Danny Baker: From The Cradle To The Stage | Gig review by Steve Bennett at the Hexagon, Reading © Steve Ullathorne

Danny Baker: From The Cradle To The Stage

Gig review by Steve Bennett at the Hexagon, Reading

‘I don’t know what this is,’ Danny Baker admits of his first stage show in an eclectic 41-year career, save for one panto season in his Daz-advert era. He certainly has too much respect for comedy heritage to have the impudence to claim this anecdotal ragbag as stand-up, but hopes that ultimately, it’s a ‘good distraction’. That it most certainly is.

This is a show assembled following the success of his memoirs and ensuing TV adaptation, Cradle To The Grave. Nominally, it’s a retelling of some of the stories of growing up in working-class Deptford in the 1960s, though Baker takes great pride in that in the linear narrative he’d prepared, we never even get as far as his school days.

That’s because he has such a rich source of anecdotes in his mental database that one thought inevitably sparks another. He boasts/apologises that this means no two shows will be alike, and the spontaneity certainly lends the show an engaging, natural looseness, even if it means the stories aren’t always as comically polished as a stand-up would endeavour make them.

His ebullient rapport and mischievous mind has made him a radio favourite - although it’s sad that he considers these live shows as something of an escape pod as he finds wireless work drying up. That a broadcaster of such distinction and wit is being replaced by corporate drones parroting head-office approved slogans in their nine seconds between computer-selected tracks is little short of an outrage. But that is by-the-by…

Baker says he gets his memory for stories from his mother, the brass front that’s kept him in the broadcast business from his dad ‘Spud’, the larger-than-life character played by Peter Kay on telly (The series, incidentally starts a repeat run on Monday). Certainly Spud’s brazenness is the source of the best family stories that fill the hour or so before the interval.

The second half opens with Baker miming to a Max Miller recording – you won’t get that on Channel 5’s Lip Synch Battle – to introduce a section of showbiz anecdotes. 

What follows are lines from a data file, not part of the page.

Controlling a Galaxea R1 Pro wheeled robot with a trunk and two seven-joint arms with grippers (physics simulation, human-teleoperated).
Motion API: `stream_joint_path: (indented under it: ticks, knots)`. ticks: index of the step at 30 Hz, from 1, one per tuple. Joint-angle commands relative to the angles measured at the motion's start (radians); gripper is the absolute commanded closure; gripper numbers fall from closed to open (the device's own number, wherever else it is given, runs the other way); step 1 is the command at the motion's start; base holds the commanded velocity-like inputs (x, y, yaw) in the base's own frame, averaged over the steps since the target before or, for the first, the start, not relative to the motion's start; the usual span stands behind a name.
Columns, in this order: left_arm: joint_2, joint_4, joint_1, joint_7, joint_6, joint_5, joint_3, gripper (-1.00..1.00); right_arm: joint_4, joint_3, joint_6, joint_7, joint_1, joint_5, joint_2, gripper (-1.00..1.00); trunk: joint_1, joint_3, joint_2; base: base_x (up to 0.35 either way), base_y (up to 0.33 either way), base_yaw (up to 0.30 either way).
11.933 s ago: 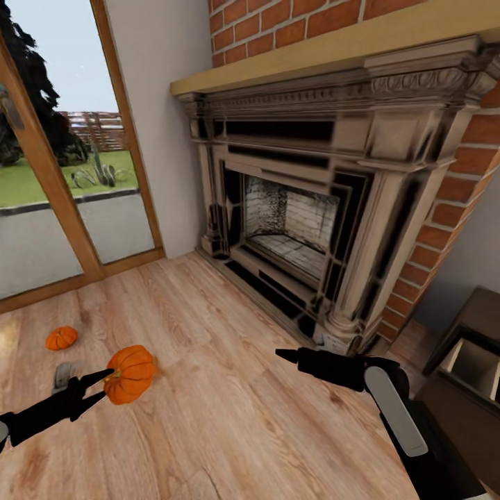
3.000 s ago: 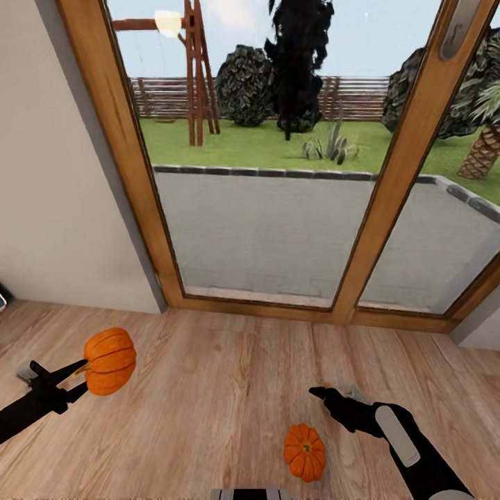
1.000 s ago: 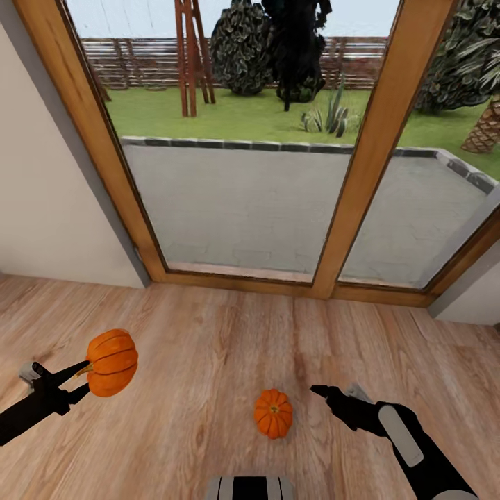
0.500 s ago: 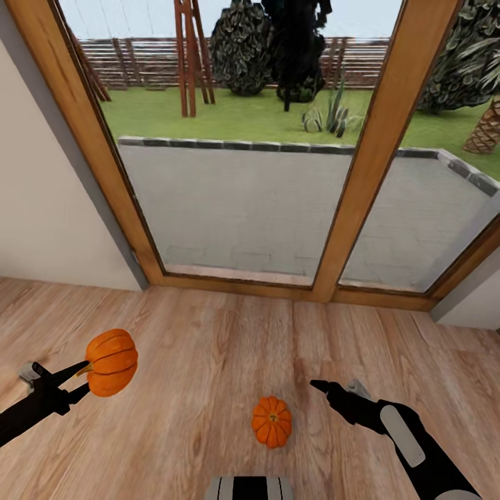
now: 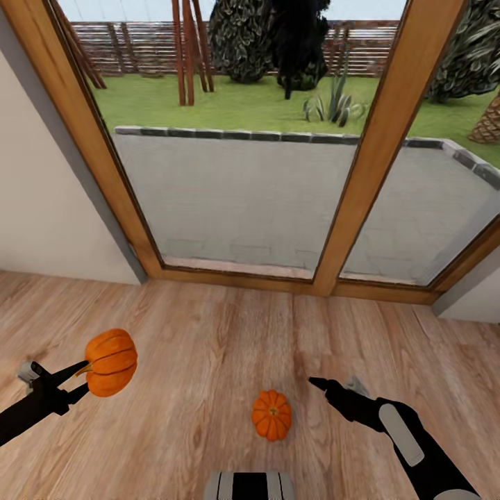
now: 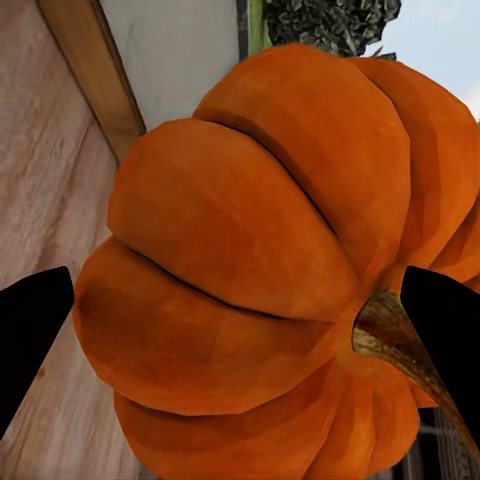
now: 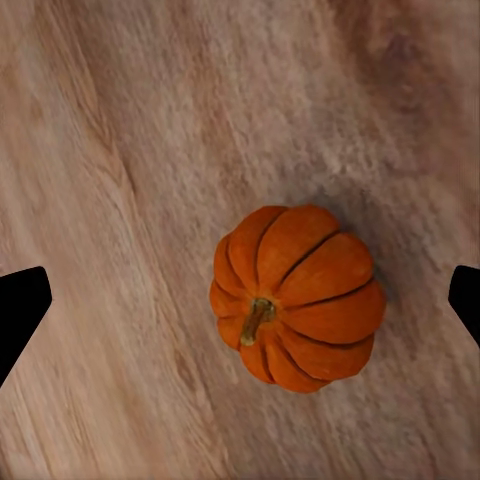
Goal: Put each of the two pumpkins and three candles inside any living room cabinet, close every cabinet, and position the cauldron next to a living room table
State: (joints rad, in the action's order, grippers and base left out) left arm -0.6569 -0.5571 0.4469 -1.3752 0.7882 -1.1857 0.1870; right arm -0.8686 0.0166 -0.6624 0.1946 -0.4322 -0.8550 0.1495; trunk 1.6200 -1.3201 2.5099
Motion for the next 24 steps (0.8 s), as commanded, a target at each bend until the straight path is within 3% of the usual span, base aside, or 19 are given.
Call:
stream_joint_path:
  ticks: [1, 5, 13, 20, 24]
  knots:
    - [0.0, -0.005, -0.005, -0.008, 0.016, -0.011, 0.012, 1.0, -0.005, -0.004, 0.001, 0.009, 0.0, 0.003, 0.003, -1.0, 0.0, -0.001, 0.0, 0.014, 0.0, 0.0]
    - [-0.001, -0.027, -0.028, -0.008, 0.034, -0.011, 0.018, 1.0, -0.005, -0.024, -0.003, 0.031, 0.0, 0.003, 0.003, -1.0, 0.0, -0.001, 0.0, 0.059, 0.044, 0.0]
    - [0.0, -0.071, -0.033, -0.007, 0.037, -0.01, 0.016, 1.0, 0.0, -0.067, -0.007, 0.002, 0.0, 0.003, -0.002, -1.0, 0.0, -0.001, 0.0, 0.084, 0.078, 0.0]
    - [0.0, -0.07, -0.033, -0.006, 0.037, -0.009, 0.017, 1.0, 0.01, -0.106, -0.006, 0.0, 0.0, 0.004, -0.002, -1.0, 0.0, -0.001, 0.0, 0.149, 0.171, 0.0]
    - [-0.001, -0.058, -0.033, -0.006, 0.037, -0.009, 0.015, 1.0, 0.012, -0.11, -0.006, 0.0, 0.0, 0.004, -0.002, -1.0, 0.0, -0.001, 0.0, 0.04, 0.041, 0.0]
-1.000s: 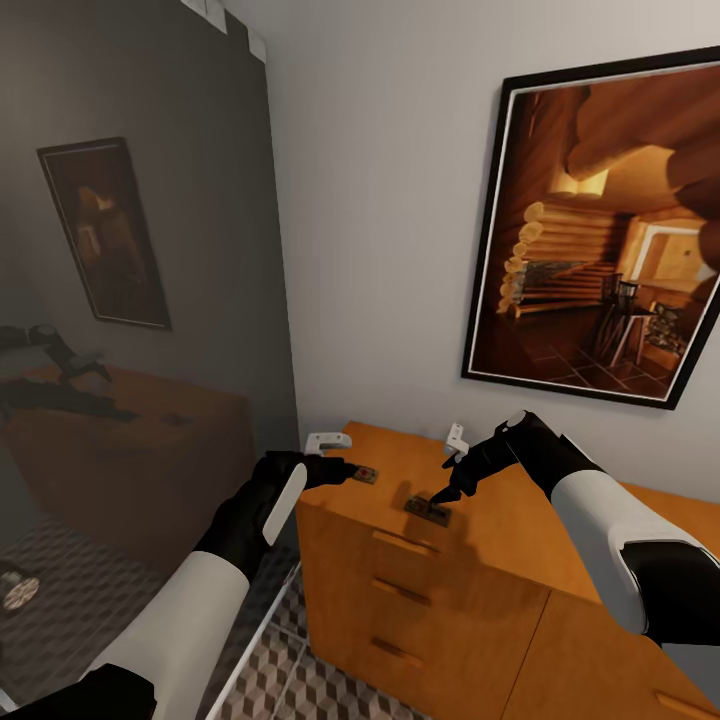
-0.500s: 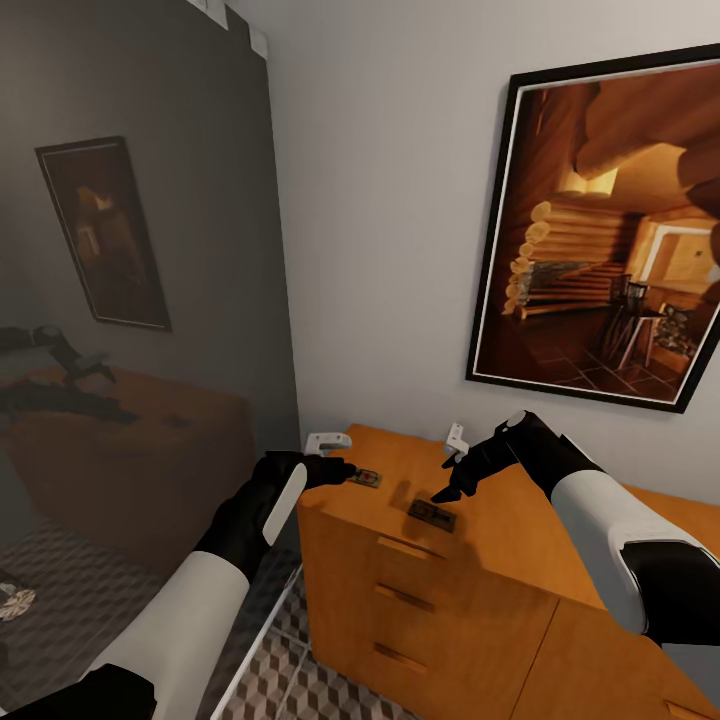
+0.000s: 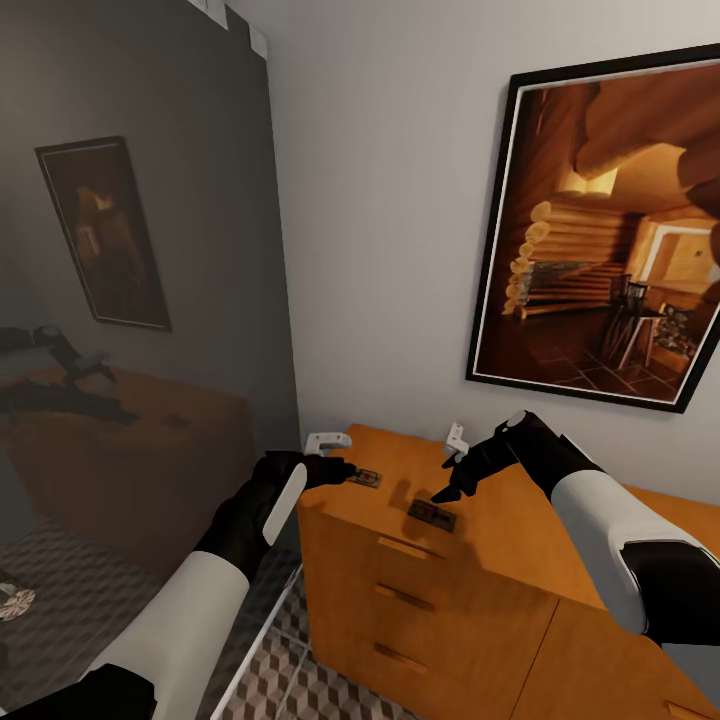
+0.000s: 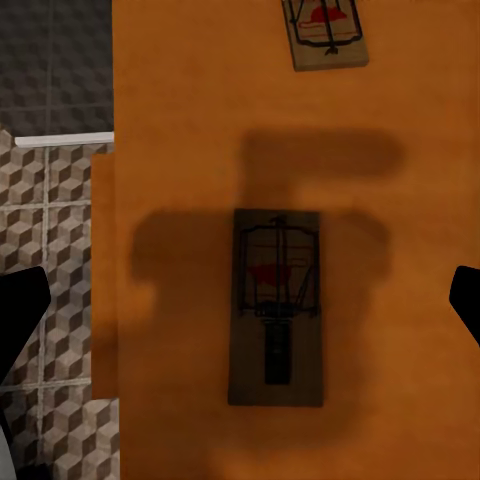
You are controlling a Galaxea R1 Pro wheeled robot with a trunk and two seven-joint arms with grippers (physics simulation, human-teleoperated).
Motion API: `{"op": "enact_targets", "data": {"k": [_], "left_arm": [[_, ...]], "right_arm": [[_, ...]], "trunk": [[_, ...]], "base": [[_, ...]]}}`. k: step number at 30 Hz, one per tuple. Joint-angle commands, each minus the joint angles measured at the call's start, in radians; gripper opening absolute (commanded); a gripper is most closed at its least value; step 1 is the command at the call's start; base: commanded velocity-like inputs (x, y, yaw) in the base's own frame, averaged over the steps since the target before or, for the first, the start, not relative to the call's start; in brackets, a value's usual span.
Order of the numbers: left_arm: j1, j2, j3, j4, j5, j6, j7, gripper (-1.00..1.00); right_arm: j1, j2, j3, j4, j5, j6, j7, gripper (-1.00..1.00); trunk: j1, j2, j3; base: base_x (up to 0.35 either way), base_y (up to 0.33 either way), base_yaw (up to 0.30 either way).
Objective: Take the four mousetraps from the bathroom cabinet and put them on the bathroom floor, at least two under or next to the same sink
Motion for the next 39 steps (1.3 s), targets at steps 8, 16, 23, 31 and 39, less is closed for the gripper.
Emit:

He says the ‘dumb luck’ of his career means he got to know, to varying degrees, many of his icons. So we hear great yarns about he tamed a furious Kenneth Williams, cut through Spike Milligan’s shell of grouchiness, or couldn’t stop sniggering when Tommy Cooper was trying to be serious. 

The anecdotes he tells here should keep him in chat-show bookings for decades, and he never even gets to his stories about musical icons from his time on the New Musical Express. Though we do learn how he was in Led Zeppelin for 35 minutes. Meanwhile his idiosyncratic musical tastes ensure that even the walk-in and interval music is both jaunty and quirky

There’s an inevitable Q&A at the end, and this opens up one yarn about the strangest projectile he’s ever seen hurled at a football match, as well as tying up at least some of the ends he left loose in the first section.

For all that Baker can’t get around to, plenty of ground is covered as he speaks with incredible speed and intensity, packing at least two hours’ of material into every one.

Judged as a stand-up show, you could easily pick holes in Cradle To Grave, certainly for its lack of structure and neatness. But as Baker himself says, the difference between fiction and real life is that real life doesn’t have to make sense. And as an ‘audience with’ experience, Cradle To The Stage is a delight, driven by Baker’s passion for a good yarn. 

And if you wonder what took such an avowed lover of light entertainment so long to embark on a stage show of his own, the answer is surely that he was too busy picking up an impressive arsenal of first-hand stories to populate it.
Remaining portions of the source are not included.